Putting the finishing touches on a macro expander that uses
the new lexer. Like the lexer, it is token-based. The
current lexer and macro expander are both text-based.
Getting this to work has been a very frustrating
experience. Macro expansion is a hairy and convoluted
process, and stringification and token-pasting just add to
the confusion. A dense and strangely-worded C99
specification doesn't help :-)
We just have a single token list, and the lexer lexes
all tokens in the next logical line into this list.

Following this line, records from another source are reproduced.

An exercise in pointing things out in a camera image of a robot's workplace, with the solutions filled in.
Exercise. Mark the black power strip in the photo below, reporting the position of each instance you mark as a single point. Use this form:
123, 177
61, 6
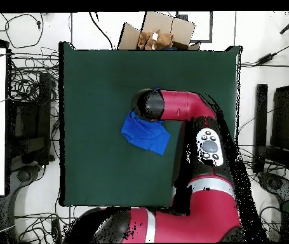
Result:
56, 230

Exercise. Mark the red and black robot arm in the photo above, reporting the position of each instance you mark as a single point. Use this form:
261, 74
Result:
179, 106

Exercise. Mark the dark stand foot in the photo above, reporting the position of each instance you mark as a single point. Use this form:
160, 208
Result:
275, 183
23, 175

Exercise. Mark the black chair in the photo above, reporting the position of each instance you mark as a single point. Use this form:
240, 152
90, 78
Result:
285, 114

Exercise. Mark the dark green table cloth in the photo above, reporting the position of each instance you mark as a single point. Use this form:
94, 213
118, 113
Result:
108, 76

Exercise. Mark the brown plush toy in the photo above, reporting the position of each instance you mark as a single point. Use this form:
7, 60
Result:
159, 40

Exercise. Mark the brown cardboard box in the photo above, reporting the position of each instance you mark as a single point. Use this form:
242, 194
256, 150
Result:
182, 28

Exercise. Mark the black upright bar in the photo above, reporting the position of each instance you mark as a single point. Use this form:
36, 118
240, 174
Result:
261, 114

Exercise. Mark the black equipment case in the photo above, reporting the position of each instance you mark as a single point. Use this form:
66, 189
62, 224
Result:
29, 122

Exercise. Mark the blue laundry item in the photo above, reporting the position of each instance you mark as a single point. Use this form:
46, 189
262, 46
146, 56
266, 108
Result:
146, 134

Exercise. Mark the grey floor frame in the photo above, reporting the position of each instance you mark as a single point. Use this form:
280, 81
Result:
211, 28

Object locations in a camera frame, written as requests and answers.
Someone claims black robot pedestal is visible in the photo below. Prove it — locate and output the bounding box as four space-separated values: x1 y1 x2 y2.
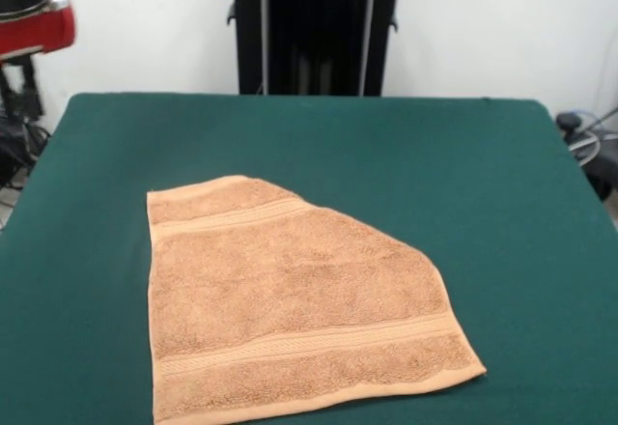
225 0 421 97

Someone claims dark green table cloth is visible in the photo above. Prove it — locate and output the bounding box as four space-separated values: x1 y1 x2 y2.
0 92 618 425

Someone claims black equipment stand with cables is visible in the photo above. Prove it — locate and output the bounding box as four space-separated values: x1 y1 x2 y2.
0 91 52 189
554 105 618 202

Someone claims orange terry towel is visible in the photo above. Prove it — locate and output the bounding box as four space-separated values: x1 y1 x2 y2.
146 174 488 425

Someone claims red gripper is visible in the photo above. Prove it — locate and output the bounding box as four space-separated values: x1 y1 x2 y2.
0 0 78 117

However, a function-like macro invocation can cross
multiple logical source file lines. So we don't write over
the original token list, and cause chaos, we append to it
instead in this case. However, this appending could cause
a realloc of the tokens (stored consecutively in memory),
and arguments to macros are stored as lists of pointers to
the original tokens (they needn't be consecutive), so they
need to be fixed up if we realloc. Other things still to
do include fixing bogus line numbers in errors and the
final output, and squeezing tokens back into 16 bytes for
both 32-bit and 64-bit architectures. We need to run it
against a macro abuser like glibc to try and turn up missed
obscure cases.
Ah, almost forgot, the gem of -traditional support.
Not
sure what's best there; I think to get everything right
would need a separate pre-pass that does traditional macro
text splicing. However, this would lose line and column
information and just be a maintenance headache. Probably
it's best just to support everything we reasonably can in
the token-based environment, and drop the really weird
stuff like half-strings and macro expansion within strings.